> [WHAT YOU NEED TO DO]:
Among the lines below, tally those that hold "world". Return the number and nothing more.

__________________________________________________

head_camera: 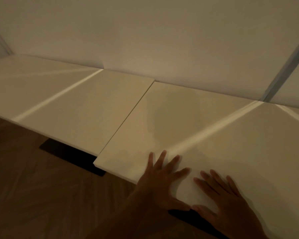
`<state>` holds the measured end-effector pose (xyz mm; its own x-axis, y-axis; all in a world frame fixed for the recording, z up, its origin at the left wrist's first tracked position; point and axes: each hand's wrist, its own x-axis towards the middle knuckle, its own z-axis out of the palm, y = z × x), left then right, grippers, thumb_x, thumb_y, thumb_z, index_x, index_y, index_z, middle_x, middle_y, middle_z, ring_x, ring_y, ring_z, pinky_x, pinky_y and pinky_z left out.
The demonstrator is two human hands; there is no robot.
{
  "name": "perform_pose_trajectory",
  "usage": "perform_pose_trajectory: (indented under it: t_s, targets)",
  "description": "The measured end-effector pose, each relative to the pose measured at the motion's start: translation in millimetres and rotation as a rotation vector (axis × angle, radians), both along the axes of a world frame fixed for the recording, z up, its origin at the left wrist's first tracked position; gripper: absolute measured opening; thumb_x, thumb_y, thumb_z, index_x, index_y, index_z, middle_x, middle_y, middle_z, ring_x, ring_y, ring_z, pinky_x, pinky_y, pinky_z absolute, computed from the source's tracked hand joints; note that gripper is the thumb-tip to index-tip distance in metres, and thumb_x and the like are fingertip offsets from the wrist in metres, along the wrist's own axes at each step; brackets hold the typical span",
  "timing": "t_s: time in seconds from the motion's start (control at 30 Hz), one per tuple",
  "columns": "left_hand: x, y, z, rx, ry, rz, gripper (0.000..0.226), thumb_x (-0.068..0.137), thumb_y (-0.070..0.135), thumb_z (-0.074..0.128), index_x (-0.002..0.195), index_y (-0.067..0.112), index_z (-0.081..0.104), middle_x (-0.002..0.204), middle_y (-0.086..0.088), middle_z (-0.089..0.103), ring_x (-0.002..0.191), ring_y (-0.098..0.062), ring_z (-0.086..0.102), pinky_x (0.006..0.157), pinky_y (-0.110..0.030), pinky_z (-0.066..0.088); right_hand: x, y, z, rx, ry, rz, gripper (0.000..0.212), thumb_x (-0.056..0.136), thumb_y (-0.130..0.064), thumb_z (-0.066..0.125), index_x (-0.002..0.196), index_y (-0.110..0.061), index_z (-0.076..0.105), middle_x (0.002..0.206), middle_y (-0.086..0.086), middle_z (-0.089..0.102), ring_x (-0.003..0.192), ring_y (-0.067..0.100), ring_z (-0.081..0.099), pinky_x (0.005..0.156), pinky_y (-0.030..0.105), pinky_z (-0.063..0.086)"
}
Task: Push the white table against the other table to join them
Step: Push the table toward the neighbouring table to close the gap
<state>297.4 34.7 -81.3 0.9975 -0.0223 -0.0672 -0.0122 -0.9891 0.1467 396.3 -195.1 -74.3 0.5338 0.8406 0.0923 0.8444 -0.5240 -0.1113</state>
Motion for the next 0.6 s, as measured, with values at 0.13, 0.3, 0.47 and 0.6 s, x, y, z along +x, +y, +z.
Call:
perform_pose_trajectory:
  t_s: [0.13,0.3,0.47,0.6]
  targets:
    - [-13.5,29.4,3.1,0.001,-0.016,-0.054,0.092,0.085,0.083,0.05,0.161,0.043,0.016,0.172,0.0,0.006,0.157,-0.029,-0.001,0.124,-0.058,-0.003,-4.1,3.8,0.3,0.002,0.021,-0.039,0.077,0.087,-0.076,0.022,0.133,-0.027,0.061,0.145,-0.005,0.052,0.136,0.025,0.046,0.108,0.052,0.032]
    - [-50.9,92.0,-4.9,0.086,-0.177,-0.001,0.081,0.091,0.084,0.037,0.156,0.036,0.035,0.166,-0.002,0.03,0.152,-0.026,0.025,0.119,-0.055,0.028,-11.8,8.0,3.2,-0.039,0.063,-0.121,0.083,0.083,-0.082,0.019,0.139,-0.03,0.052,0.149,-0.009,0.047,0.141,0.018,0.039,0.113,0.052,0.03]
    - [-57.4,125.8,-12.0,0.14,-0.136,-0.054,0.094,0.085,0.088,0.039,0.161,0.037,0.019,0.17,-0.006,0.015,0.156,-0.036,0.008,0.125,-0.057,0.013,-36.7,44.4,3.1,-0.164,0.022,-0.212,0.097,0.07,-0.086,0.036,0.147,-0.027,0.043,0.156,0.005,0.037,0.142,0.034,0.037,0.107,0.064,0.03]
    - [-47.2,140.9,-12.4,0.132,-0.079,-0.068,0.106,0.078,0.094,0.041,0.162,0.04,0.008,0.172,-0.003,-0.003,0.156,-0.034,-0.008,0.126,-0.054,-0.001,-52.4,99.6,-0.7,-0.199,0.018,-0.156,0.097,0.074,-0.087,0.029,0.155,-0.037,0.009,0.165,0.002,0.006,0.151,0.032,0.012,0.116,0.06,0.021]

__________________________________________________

> [ANSWER TO THE PROBLEM]:
2